§ Activity: Show every line of the material that follows in which the word "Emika" occurs.

§ Records supplied:
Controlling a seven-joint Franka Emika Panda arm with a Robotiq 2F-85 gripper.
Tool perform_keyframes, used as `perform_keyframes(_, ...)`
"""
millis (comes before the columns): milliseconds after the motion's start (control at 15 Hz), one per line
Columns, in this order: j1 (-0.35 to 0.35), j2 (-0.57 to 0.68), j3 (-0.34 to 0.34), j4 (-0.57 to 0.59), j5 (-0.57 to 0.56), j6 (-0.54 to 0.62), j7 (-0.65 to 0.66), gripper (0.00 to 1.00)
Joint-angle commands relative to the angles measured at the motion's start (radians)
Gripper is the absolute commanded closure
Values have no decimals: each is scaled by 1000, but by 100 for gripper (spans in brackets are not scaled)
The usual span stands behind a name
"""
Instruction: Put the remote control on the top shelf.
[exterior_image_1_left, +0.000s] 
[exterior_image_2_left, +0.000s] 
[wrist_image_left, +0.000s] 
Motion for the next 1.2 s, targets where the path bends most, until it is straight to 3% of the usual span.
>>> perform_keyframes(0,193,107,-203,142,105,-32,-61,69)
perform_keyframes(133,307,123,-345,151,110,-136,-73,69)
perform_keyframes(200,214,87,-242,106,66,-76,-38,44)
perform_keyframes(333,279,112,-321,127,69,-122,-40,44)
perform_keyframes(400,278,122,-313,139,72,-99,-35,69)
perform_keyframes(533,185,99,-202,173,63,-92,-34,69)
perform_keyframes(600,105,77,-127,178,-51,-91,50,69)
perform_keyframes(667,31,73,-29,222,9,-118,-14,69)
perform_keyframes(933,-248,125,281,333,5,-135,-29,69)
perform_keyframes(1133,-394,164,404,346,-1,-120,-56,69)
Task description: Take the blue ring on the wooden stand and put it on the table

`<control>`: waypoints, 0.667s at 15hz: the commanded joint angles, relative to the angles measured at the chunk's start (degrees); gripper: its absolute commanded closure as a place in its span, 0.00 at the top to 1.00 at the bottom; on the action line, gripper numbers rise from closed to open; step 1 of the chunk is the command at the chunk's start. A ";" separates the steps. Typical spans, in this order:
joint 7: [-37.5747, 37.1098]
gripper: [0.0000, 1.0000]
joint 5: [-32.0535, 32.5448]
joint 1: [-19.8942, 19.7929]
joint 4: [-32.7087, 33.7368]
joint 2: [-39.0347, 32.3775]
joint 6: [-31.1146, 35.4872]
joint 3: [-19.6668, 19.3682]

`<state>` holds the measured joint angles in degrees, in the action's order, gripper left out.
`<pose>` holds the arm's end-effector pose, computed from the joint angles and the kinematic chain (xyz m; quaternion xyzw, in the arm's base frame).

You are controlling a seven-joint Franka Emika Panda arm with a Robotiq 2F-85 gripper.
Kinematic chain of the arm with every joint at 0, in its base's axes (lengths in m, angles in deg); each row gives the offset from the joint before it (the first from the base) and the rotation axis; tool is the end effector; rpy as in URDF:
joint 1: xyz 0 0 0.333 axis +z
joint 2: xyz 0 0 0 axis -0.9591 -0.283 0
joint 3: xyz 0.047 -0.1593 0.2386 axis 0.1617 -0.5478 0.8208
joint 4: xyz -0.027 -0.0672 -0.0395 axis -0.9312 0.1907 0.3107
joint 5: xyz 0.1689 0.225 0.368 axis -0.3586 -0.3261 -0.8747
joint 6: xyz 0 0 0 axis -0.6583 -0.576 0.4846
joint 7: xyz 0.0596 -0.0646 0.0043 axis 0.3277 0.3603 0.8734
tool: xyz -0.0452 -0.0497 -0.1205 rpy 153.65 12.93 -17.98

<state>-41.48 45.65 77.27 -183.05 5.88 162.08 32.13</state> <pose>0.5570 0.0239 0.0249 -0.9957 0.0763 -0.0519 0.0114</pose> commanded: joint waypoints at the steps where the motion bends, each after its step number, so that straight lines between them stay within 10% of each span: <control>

§ Expected answer:
Controlling a seven-joint Franka Emika Panda arm with a Robotiq 2F-85 gripper.
You are controlling a seven-joint Franka Emika Panda arm with a Robotiq 2F-85 gripper.

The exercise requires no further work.